Table: Rome II criteria for irritable bowel syndrome (IBS) diagnosis*

Abdominal discomfort or pain for 12 weeks or more (consecutive or nonconsecutive) with at least two of these features:
Relieved with defecation
Onset associated with a change of stool frequency
Onset associated with a change in stool form

* In the absence of structural or metabolic abnormalities to explain the symptoms.

These criteria may also help the clinician, working with the patient, to establish appropriate parameters to evaluate the effects of various treatments. Finally, the consistent use of diagnostic criteria such as Rome II is required for evidence-based clinical trials designed to investigate the epidemiology, pathophysiology, and treatments of irritable bowel syndrome.

Constipation-Predominant_IBS

Clinicians and researchers have also found it useful to subclassify patients with IBS. The major subclasses of IBS are the constipation-predominant, diarrhea-predominant, and alternating diarrhea and constipation forms of the condition. Although some authors have questioned the usefulness and durability of this subclassification system since many patients will ultimately have alternating symptoms, management strategies for the various subgroups are quite different. The Rome II group has also established diagnostic criteria for functional constipation, including the passage of fewer than three stools per week, frequent straining, incomplete evacuation, passage of hard or lumpy stools, symptoms resembling anorectal blockage, and the use of manual maneuvers to assist with evacuation. When these defining factors for functional constipation are combined with Rome II criteria for irritable bowel syndrome, specific criteria for constipation predominant IBS are also established (Table: Rome II criteria for functional constipation).

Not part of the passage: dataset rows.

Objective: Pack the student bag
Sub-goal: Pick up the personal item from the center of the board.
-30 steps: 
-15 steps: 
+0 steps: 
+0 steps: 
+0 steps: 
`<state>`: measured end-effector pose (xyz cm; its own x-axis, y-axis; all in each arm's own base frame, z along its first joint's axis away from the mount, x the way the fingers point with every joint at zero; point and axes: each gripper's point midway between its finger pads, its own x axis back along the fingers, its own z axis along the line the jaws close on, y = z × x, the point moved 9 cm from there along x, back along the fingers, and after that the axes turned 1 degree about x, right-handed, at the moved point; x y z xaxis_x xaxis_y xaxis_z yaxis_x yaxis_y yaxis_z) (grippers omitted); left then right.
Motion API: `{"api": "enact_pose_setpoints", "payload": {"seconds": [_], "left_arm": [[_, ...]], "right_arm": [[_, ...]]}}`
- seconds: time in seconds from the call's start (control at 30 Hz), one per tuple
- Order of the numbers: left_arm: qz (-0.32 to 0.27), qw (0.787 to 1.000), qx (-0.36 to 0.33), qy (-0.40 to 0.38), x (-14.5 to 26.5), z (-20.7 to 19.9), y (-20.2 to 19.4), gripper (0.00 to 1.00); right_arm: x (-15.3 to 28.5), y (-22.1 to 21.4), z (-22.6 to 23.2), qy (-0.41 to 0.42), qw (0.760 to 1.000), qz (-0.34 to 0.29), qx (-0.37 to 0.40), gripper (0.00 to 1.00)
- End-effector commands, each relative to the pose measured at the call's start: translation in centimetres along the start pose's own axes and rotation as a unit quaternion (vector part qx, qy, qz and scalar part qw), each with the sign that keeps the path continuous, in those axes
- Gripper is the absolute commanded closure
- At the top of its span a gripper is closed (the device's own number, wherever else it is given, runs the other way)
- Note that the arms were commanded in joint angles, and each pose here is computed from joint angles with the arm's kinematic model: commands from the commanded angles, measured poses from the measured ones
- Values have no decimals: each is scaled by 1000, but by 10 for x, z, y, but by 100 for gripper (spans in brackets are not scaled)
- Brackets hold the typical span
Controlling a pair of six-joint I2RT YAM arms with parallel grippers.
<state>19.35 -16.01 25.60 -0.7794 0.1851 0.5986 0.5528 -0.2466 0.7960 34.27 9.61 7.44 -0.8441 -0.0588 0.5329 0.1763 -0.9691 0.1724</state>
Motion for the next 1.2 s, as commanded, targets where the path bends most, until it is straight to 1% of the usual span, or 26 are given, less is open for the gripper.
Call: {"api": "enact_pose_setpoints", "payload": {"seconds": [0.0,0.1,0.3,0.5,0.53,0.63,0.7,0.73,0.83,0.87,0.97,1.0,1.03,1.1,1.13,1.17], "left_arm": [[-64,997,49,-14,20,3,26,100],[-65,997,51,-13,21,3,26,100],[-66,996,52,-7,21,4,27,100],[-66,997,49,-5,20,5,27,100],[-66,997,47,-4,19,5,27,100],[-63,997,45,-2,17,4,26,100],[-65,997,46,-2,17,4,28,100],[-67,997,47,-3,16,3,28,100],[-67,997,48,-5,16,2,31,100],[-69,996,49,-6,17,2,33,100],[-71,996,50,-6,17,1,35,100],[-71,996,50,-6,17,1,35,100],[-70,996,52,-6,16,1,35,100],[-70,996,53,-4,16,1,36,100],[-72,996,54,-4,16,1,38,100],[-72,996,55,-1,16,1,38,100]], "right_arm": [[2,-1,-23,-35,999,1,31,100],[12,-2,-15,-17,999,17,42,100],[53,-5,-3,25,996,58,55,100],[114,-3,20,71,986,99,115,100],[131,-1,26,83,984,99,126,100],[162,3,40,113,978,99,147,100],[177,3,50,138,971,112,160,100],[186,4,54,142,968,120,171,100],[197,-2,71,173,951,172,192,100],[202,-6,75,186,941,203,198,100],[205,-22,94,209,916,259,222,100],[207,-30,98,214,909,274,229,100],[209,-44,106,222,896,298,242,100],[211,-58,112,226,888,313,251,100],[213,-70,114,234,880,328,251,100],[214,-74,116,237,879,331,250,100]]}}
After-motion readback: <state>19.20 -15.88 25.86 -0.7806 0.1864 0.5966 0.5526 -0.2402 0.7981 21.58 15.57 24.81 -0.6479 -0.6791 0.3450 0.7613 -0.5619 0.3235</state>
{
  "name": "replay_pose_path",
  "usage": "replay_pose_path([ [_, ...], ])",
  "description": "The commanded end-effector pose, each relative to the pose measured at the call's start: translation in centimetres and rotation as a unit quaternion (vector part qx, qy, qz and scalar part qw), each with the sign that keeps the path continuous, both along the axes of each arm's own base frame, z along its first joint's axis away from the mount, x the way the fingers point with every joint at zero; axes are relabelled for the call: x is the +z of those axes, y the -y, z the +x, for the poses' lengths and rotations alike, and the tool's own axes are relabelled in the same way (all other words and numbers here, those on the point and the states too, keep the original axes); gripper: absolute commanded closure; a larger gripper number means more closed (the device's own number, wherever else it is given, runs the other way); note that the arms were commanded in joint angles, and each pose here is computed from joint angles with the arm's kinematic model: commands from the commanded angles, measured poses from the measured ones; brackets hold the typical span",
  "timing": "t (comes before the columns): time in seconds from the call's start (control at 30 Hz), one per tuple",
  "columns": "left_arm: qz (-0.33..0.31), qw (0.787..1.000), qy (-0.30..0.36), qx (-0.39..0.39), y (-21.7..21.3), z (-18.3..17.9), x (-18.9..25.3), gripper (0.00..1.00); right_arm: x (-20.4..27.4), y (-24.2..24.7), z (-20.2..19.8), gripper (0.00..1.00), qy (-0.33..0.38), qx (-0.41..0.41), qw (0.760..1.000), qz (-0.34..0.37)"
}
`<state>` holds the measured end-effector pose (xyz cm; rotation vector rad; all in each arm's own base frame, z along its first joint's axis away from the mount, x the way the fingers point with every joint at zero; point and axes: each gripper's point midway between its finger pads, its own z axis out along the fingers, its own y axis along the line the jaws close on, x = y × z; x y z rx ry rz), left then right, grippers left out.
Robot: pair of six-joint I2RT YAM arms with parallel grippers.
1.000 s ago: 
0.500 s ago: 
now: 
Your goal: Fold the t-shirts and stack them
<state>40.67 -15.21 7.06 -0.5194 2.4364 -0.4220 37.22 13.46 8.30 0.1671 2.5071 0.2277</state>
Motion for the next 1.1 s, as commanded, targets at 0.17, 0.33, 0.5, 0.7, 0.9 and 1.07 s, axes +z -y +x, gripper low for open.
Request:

Data related to the epidemiology, pathophysiology, and comorbidities of irritable bowel syndrome are best discussed in general terms, as is the approach in the following discussion. This chapter focuses specifically on constipation-predominant IBS. A description of pharmacotherapy for IBS will be restricted to the specific subgroup of patients with constipation-predominant irritable bowel syndrome.

Table: Rome II criteria for functional constipation*

At least 12 weeks (consecutive or nonconsecutive) in the preceding 12 months of two or more of the following:
Straining for more than 25% of defecations
Lumpy or hard stools for more than 25% of defecations
Sensation of incomplete evacuations in more than 25% of defecations
Sensation of anorectal blockage or blockage in more than 25% of defecations
Manual maneuvers to facilitate more than 25% of defections (including digital evacuation, support of the pelvic floor, etc).
Fewer than three defections per week

* In the absolute definition of functional constipation, no loose stools are present and the patient has insufficient criteria for IBS.

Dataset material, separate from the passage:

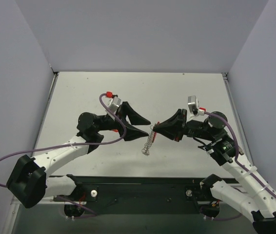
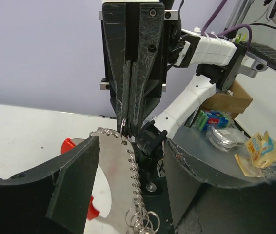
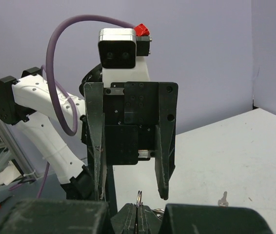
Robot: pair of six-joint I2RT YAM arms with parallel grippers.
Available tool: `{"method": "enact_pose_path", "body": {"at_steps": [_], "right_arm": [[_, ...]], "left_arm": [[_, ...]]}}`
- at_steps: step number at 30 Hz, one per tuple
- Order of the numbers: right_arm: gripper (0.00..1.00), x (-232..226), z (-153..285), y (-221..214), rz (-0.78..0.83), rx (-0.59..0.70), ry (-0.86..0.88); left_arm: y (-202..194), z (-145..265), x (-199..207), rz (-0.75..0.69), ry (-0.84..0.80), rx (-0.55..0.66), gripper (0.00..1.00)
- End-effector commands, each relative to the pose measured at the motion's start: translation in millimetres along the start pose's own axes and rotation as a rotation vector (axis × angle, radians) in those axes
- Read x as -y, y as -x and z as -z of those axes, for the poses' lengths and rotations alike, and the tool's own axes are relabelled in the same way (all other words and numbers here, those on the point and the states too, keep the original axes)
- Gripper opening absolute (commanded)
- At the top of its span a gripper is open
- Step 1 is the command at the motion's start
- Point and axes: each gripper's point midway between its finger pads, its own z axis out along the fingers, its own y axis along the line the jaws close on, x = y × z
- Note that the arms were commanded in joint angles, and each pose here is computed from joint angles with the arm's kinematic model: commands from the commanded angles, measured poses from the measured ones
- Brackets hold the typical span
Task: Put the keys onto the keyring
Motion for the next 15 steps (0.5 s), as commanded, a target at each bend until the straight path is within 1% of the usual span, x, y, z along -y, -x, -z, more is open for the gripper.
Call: {"method": "enact_pose_path", "body": {"at_steps": [1,6,9,10,13,15], "right_arm": [[0.0,-11.8,-0.7,36.4,0.107,0.121,0.051],[0.0,-11.3,-2.7,36.7,0.101,0.127,0.058],[0.0,-11.3,-3.7,37.4,0.097,0.133,0.062],[0.0,-11.4,-3.6,38.0,0.099,0.134,0.063],[0.0,-11.2,-3.9,37.9,0.097,0.135,0.063],[0.0,-11.6,-3.7,37.6,0.091,0.135,0.064]], "left_arm": [[24.5,-9.2,23.3,-0.073,-0.107,0.04,0.63],[24.1,-13.6,15.9,-0.058,-0.091,0.042,0.6],[24.3,-16.2,13.1,-0.052,-0.09,0.046,0.56],[24.8,-16.9,13.1,-0.049,-0.09,0.049,0.53],[26.1,-18.4,10.9,-0.043,-0.087,0.056,0.51],[25.7,-19.2,8.8,-0.038,-0.084,0.057,0.45]]}}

Epidemiology and Health Care Costs

Although approximately one in six residents of the United States has symptoms suggestive of irritable bowel syndrome, the majority of these symptomatic individuals do not seek medical attention. Furthermore, in the United States, IBS occurs twice as often in women than in men. However, four times as many American females with symptoms of IBS consult a physician for medical care. The converse appears to be true in countries such as India and Sri Lanka, where less than one third of patients with irritable bowel syndrome are female.

Of additional interest, one in eight visits to family practitioners involves management of IBS, and IBS patients comprise up to 50% of consultations to specialty gastroenterology practices. The overall prevalence of IBS appears to be similar in Caucasian and African-Americans, but U.S. residents of Hispanic background are less likely to consult physicians for symptoms of irritable bowel syndrome than are their Caucasian counterparts. Familial aggregation has also been described in IBS. Patients with IBS, particularly those with severe symptoms of the condition, are frequent seekers of medical care, creating a large burden on the medical system. For example, patients with IBS symptoms have an increased number of other health complaints, compared to patients without irritable bowel syndrome. These complaints result in increased overall health care utilization and more physician visits for irritable bowel syndrome patients. When translated into actual terms, an estimated 3.5 million physician visits per year in the United States occur for symptoms of IBS, and more than 2 million drug prescriptions are written annually for this condition.

Irritable bowel syndrome patients have more than 10 times as many overall physician visits for gastrointestinal complaints compared to the general population and more than twice the overall number of visits to physicians for non-gastrointestinal complaints. It has been estimated that the annual health care costs (including both direct and indirect costs) attributed to irritable bowel syndrome in the United States amount to more than $20 billion per year. Patients with IBS in health maintenance organizations are responsible for $1000 more in health care costs annually when compared to other patients.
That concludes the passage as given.